Still feeling a little nervous? Here is a four-step risk-mitigation framework Professor Birkinshaw suggests you keep in mind when you’re designing experiments:
1. Make your hypotheses explicit – a good experiment is designed so that whatever the outcome, you’ve learned something new. It’s much better to be able to say your hypothesis wasn’t supported than to say the project failed.
2. Limit the scope of the experiment. In the world of IT, the ‘sandbox’ is the offline testing environment where you try out new code. The same concept applies in business more generally – try the experiment in a limited way and make sure to run the new in parallel with the old.
3. Start at home. You want to stay under the radar during the early days of your experiment, while you figure out if it’s really a good idea. So this means trying it out in your own department or business first, and using volunteers to help you. You don’t want to expose yourself to formal review until you’re well down the track.
4. Iterate. You never get everything right first time. So learn the power of iteration and continuous improvement. James Dyson famously tried more than 5,000 prototypes before his bagless vacuum cleaner worked. Hopefully you won’t need quite that many.
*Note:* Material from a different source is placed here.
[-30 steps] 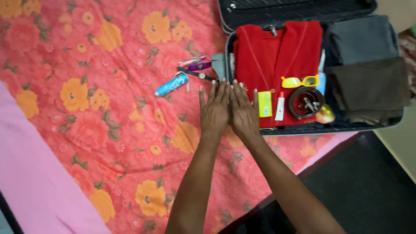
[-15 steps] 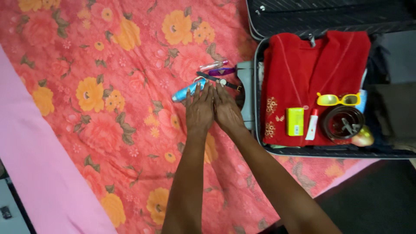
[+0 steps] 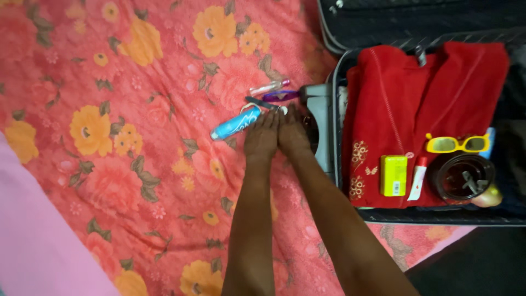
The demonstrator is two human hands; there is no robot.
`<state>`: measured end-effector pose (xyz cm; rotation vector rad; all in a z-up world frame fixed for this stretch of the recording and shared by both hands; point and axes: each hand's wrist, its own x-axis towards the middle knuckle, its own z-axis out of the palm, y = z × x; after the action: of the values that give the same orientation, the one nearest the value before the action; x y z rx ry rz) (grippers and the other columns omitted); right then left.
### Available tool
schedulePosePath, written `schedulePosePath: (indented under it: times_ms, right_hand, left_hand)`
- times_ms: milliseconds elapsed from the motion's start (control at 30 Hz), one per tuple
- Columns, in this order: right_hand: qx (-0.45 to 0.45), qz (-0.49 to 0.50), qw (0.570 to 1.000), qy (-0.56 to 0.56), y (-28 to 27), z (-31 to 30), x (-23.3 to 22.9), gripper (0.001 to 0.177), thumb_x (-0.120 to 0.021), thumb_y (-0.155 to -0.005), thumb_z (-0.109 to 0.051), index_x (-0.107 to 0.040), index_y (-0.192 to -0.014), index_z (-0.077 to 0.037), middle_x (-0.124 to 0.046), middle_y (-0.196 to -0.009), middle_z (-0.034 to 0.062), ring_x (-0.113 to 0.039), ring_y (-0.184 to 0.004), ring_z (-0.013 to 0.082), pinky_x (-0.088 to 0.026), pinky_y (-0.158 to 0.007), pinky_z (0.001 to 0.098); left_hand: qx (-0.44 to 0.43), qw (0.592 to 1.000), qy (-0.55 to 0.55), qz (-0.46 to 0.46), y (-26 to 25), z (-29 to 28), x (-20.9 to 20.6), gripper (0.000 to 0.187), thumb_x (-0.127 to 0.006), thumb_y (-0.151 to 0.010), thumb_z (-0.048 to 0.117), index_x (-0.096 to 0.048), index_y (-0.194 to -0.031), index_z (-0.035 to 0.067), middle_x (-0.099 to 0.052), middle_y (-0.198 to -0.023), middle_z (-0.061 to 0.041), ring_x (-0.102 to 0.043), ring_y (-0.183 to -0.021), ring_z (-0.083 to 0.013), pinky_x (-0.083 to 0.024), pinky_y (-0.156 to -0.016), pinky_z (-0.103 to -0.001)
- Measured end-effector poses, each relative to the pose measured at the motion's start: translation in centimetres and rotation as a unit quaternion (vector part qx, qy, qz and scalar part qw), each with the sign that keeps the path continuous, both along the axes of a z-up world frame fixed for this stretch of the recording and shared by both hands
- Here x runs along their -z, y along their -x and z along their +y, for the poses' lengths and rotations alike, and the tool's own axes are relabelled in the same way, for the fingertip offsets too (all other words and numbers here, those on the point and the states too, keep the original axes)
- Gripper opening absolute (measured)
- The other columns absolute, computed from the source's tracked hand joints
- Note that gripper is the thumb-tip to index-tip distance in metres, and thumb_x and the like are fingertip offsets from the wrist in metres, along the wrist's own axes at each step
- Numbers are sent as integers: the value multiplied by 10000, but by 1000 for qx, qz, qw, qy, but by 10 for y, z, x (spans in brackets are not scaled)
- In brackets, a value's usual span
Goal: The person packs a suitcase by placing a belt, sunglasses, a watch, a toothbrush, a hairbrush, and several toiletries into the open suitcase. The person then closes and zips the suitcase.
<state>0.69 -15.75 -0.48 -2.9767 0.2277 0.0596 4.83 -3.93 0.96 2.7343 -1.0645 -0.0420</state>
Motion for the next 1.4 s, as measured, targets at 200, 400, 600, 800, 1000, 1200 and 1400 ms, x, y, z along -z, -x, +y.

Ultimately, what’s required is a shift in mindset. Kingl carried out a survey in June 2016, asking more than 100 UK HR directors about their company’s reaction to failure. Answers ranged from “A: Anyone who fails is quickly fired” through “B: We never speak of it – it’s shameful”, “C: ‘Good’ failure is tolerated but not shared” and “D: Failure is shared to a point, but there’s a stigma” to, finally, “E: Failure is shared and even celebrated”. Only 3% of the HR directors said their company’s attitude was an E.
The attitude you want to emulate is that of Tom Watson, CEO of IBM, in the company’s 1960s and 70s heyday. When a top salesman lost US$5 million on a project, Watson didn’t fire him. “Why would l fire you?” he said. “I’ve just spent five million dollars on your education.”